I have long warned friends and coworkers about the dangers of being interviewed by the media. Am I in a sensitive government position? A politically-charged think thank? No. I make cartoons, for gosh sakes. And yet my warning is always, “What journalists don’t get wrong due to bias they get wrong due to incompetence.” While there have been a few exceptions (whom I always go out of my way to thank), most are just clueless. If those who can’t do, teach then those who can’t teach go to journalism school.
I was interviewed a little over a decade ago by Millimeter in what was supposed to be just a simple fluff piece about the movie we were making. Here’s how I was “quoted”:
“It’s like a highly developed style, jam-packed with story. Our pacing will end up being like ‘The Wizard of Oz’, with a cohesive sound score by the whimsical Randy Newman that propels the story, but more like ‘The Graduate’ in that no one breaks out in song.”
Huh?
While I may have found that annoying, at least when a movie rag muffs a story people don’t die.
Not so the case in the World War where incompetence aids the enemy.
What I realized, from watching [NBC’s Ann Curry] and other journalists like her, was that contrary to popular belief, most of these journalists are neither “pro” nor “anti” Israel. In fact, they are not exactly journalists at all, at least not in the sense that we have been taught to believe. They do not seem interested in reporting what is traditionally understood as news — that is, information that attempts to convey as complete and realistic an accounting of events as possible.

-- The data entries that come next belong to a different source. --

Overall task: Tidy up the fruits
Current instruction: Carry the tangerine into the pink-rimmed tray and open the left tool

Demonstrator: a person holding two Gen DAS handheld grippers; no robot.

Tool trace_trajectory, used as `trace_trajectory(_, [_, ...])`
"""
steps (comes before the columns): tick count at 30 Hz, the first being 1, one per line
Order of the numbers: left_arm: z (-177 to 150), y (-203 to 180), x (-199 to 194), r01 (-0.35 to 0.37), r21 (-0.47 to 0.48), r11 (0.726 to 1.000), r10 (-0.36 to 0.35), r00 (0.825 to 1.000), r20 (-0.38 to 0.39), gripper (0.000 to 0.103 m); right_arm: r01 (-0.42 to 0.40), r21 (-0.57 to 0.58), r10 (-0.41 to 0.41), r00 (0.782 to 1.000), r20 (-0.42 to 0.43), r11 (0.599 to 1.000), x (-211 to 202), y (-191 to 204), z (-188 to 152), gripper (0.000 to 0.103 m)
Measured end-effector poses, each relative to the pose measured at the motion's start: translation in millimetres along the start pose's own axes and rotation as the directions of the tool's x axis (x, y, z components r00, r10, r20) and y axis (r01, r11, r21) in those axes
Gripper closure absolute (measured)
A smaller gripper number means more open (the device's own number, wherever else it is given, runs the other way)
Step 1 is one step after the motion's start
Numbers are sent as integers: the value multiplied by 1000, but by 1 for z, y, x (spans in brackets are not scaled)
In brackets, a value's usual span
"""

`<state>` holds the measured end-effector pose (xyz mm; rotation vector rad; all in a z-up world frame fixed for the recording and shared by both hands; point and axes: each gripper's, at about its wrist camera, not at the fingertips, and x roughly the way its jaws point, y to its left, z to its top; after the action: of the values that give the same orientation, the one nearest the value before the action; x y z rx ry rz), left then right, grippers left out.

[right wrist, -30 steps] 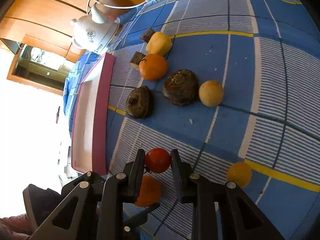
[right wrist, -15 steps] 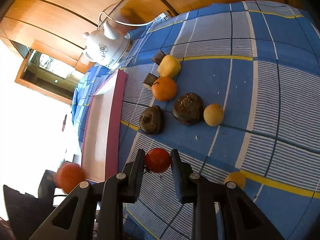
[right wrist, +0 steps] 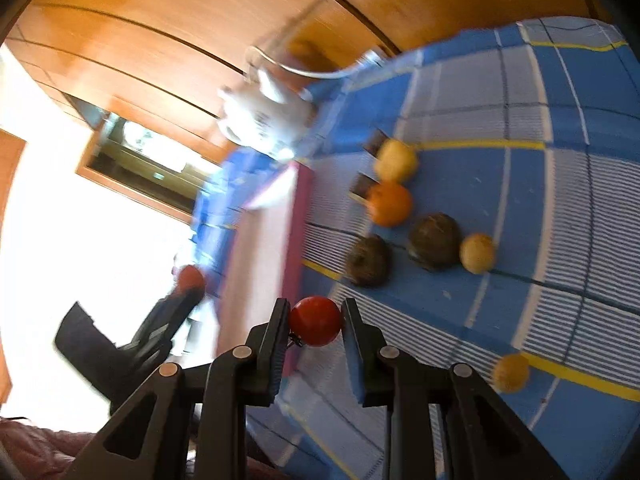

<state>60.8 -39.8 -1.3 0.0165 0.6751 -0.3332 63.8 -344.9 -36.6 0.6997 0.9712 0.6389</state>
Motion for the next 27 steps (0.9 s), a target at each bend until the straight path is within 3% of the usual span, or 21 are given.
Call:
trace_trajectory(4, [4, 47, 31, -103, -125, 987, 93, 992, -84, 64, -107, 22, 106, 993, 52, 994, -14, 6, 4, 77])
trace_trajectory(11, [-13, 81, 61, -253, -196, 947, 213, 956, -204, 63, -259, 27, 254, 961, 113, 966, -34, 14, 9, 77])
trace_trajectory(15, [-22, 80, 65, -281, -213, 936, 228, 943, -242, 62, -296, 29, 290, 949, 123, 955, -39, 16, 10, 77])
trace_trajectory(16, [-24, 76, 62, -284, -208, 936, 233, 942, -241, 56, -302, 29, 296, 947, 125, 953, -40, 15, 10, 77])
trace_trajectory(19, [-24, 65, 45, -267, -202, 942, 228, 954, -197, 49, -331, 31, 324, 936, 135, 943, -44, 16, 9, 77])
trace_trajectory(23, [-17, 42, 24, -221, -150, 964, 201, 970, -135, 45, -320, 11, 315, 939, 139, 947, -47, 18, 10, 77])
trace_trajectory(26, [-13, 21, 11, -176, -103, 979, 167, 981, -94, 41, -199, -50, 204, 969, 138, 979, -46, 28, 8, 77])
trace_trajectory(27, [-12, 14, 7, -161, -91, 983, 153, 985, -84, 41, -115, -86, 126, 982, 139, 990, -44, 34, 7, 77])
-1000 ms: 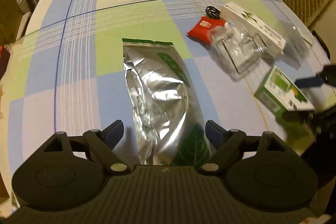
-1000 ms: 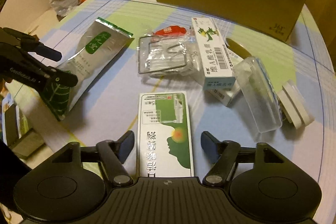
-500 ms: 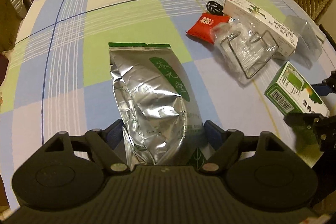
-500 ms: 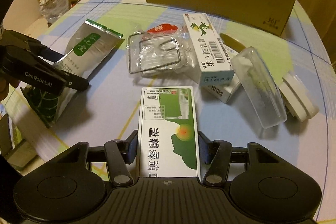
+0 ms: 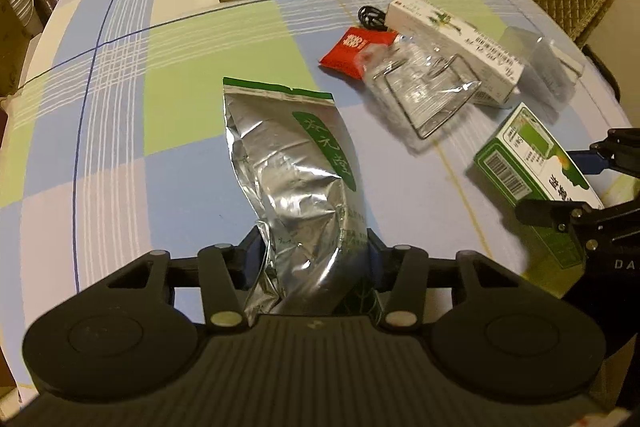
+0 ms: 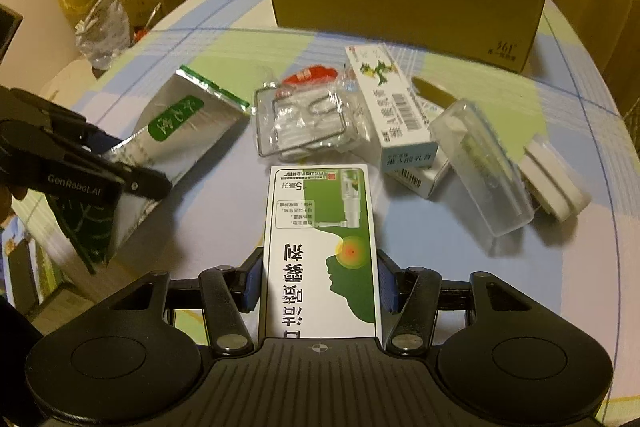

They can be more accurately described as entertainers, who stimulate their audiences with that which is factual and passing. The most striking thing about the producers and on-air reporters who show up in Israel is how deeply ignorant they are of the conflict and its history. This is not exactly their fault: It is the product of their job, which is to entertain rather than inform. The skills required of them are technical and theatrical, not historic or intellectual, and thus they do not approach their task with much in the way of rigor; they are looking for interesting personal stories and manufactured mini-dramas, whose correlation to reality is only occasionally discernable.